Provided records>
────

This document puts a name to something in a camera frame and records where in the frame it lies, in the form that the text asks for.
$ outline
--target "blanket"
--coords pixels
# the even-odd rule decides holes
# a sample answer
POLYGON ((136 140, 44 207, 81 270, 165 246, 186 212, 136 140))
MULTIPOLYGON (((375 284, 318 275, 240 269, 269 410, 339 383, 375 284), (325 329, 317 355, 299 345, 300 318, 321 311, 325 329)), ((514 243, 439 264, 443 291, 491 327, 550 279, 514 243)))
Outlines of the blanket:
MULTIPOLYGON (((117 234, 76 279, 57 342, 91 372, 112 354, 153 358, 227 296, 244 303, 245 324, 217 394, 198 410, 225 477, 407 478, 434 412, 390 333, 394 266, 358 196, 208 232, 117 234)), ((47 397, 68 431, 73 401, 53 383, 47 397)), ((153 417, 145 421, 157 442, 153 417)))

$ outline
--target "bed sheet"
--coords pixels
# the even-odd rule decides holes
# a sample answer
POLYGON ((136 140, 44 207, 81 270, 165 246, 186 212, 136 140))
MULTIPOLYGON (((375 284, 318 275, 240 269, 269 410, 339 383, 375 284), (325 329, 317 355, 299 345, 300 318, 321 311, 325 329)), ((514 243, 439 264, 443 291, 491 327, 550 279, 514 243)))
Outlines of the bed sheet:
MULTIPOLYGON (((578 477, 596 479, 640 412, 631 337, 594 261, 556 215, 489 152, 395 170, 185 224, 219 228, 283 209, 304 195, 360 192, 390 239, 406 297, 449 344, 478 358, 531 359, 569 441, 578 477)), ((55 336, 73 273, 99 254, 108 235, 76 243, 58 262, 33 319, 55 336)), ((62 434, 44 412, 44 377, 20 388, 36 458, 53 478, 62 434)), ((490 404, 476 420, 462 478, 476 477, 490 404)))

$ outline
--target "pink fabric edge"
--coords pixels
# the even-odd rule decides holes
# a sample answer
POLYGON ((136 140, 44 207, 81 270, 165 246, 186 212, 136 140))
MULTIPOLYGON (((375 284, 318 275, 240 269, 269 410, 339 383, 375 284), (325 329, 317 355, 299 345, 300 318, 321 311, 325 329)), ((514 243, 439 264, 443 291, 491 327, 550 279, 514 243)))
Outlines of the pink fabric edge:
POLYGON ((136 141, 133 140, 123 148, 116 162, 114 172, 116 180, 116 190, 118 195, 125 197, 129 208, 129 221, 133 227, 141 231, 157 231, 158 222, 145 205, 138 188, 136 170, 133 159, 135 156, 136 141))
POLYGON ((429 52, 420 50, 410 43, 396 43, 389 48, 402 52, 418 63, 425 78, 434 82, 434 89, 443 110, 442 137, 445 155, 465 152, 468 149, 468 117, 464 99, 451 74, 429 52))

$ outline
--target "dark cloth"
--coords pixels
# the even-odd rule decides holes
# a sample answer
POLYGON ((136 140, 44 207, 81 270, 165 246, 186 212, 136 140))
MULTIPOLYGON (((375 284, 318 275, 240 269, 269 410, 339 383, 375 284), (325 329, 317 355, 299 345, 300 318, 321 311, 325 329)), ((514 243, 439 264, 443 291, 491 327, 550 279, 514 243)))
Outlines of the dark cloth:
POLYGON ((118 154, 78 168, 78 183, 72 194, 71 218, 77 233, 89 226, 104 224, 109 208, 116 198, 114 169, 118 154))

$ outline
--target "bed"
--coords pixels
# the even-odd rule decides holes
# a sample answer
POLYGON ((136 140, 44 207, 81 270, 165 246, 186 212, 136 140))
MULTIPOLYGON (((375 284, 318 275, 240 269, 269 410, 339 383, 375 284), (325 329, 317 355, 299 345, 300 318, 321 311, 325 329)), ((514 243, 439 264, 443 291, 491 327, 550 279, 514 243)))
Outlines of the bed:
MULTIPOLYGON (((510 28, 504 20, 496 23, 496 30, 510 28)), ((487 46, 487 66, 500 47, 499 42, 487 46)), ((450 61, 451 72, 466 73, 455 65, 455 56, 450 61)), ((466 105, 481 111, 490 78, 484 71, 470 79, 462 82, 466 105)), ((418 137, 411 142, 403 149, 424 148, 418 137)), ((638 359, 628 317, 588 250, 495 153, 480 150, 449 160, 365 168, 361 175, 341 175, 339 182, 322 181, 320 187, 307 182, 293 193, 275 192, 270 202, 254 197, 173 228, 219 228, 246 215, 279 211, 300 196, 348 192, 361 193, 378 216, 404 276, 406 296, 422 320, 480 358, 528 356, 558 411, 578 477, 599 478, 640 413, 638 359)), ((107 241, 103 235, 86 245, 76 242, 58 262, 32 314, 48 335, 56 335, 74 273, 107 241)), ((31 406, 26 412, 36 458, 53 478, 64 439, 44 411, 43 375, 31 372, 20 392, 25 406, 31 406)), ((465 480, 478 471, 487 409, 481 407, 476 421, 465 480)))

────

Activity> A word-for-word repeat of the full data is needed.

Task response>
This document puts a name to something in a camera frame and records where in the frame it lies, in the form that the text asks for.
$ outline
--target "blanket"
--coords pixels
# the even-odd rule decides holes
# a sample answer
POLYGON ((136 140, 44 207, 81 270, 165 246, 186 212, 136 140))
MULTIPOLYGON (((375 284, 318 275, 240 269, 269 410, 339 383, 375 284), (325 329, 317 355, 299 345, 300 318, 321 311, 325 329)), ((514 243, 439 264, 443 291, 491 327, 550 279, 514 243)))
Outlines of the blanket:
MULTIPOLYGON (((117 234, 76 279, 57 342, 91 372, 112 354, 153 358, 227 296, 244 303, 245 324, 217 394, 198 410, 225 477, 407 478, 434 412, 390 333, 394 266, 358 196, 208 232, 117 234)), ((47 397, 68 431, 73 401, 53 383, 47 397)), ((153 417, 145 421, 157 442, 153 417)))

$ outline
--target "bed sheet"
--coords pixels
# the even-odd rule decides holes
# a sample answer
POLYGON ((136 140, 44 207, 81 270, 165 246, 186 212, 136 140))
MULTIPOLYGON (((375 284, 318 275, 240 269, 269 410, 339 383, 375 284), (325 329, 317 355, 299 345, 300 318, 321 311, 325 329)), ((514 243, 439 264, 443 291, 491 327, 550 279, 514 243)))
Outlines of the bed sheet:
MULTIPOLYGON (((578 477, 596 479, 640 412, 631 337, 594 261, 556 215, 489 152, 395 170, 185 224, 219 228, 283 209, 304 195, 360 192, 390 239, 406 297, 449 344, 478 358, 531 359, 569 441, 578 477)), ((55 336, 73 273, 99 254, 108 235, 76 243, 58 262, 33 319, 55 336)), ((62 434, 44 412, 44 377, 20 388, 36 458, 53 478, 62 434)), ((490 404, 476 420, 462 478, 476 477, 490 404)))

$ outline
--target "pink fabric edge"
--coords pixels
# the even-odd rule decides holes
# a sample answer
POLYGON ((136 140, 44 207, 81 270, 165 246, 186 212, 136 140))
MULTIPOLYGON (((375 284, 318 275, 240 269, 269 410, 339 383, 375 284), (325 329, 317 355, 299 345, 300 318, 321 311, 325 329)), ((514 243, 439 264, 443 291, 491 327, 550 279, 514 243)))
Outlines of the pink fabric edge:
POLYGON ((136 141, 133 140, 123 148, 116 162, 114 172, 116 180, 116 190, 118 195, 125 197, 129 208, 129 221, 133 227, 141 231, 157 231, 158 222, 145 205, 138 188, 136 170, 133 159, 135 156, 136 141))
POLYGON ((429 52, 420 50, 410 43, 396 43, 389 48, 402 52, 418 63, 425 78, 434 82, 434 89, 443 110, 442 137, 445 155, 465 152, 468 149, 468 117, 464 99, 451 74, 429 52))

$ outline
--target "dark cloth"
--coords pixels
# the even-odd rule decides holes
# a sample answer
POLYGON ((136 140, 44 207, 81 270, 165 246, 186 212, 136 140))
MULTIPOLYGON (((375 284, 318 275, 240 269, 269 410, 339 383, 375 284), (325 329, 317 355, 299 345, 300 318, 321 311, 325 329)), ((514 243, 439 264, 443 291, 491 327, 550 279, 514 243)))
Outlines of the dark cloth:
POLYGON ((118 154, 78 168, 78 183, 72 194, 71 218, 77 233, 89 226, 104 224, 109 208, 116 198, 114 169, 118 154))

$ outline
--target "bed"
--coords pixels
# the even-odd rule decides holes
# a sample answer
POLYGON ((136 140, 44 207, 81 270, 165 246, 186 212, 136 140))
MULTIPOLYGON (((375 284, 318 275, 240 269, 269 410, 339 383, 375 284), (325 329, 317 355, 299 345, 300 318, 321 311, 325 329)), ((514 243, 439 264, 443 291, 491 327, 550 279, 514 243)))
Outlines of the bed:
MULTIPOLYGON (((510 28, 504 20, 496 23, 496 30, 510 28)), ((487 46, 487 66, 500 47, 499 42, 487 46)), ((450 61, 451 72, 466 73, 455 65, 455 56, 450 61)), ((466 105, 481 111, 490 78, 484 71, 470 79, 462 82, 466 105)), ((418 137, 411 142, 403 149, 424 148, 418 137)), ((638 359, 628 317, 588 250, 495 153, 480 150, 449 160, 365 168, 361 175, 341 175, 339 182, 322 181, 320 187, 307 182, 293 193, 275 192, 270 202, 254 197, 173 228, 219 228, 246 215, 279 211, 300 196, 348 192, 361 193, 378 216, 404 276, 406 296, 422 320, 480 358, 528 356, 558 411, 578 477, 599 478, 640 413, 638 359)), ((107 241, 103 235, 86 245, 76 242, 58 262, 32 314, 48 335, 56 335, 74 273, 107 241)), ((31 406, 26 412, 36 458, 53 478, 64 439, 44 411, 43 375, 31 372, 20 392, 25 406, 31 406)), ((465 480, 478 471, 487 409, 481 407, 476 421, 465 480)))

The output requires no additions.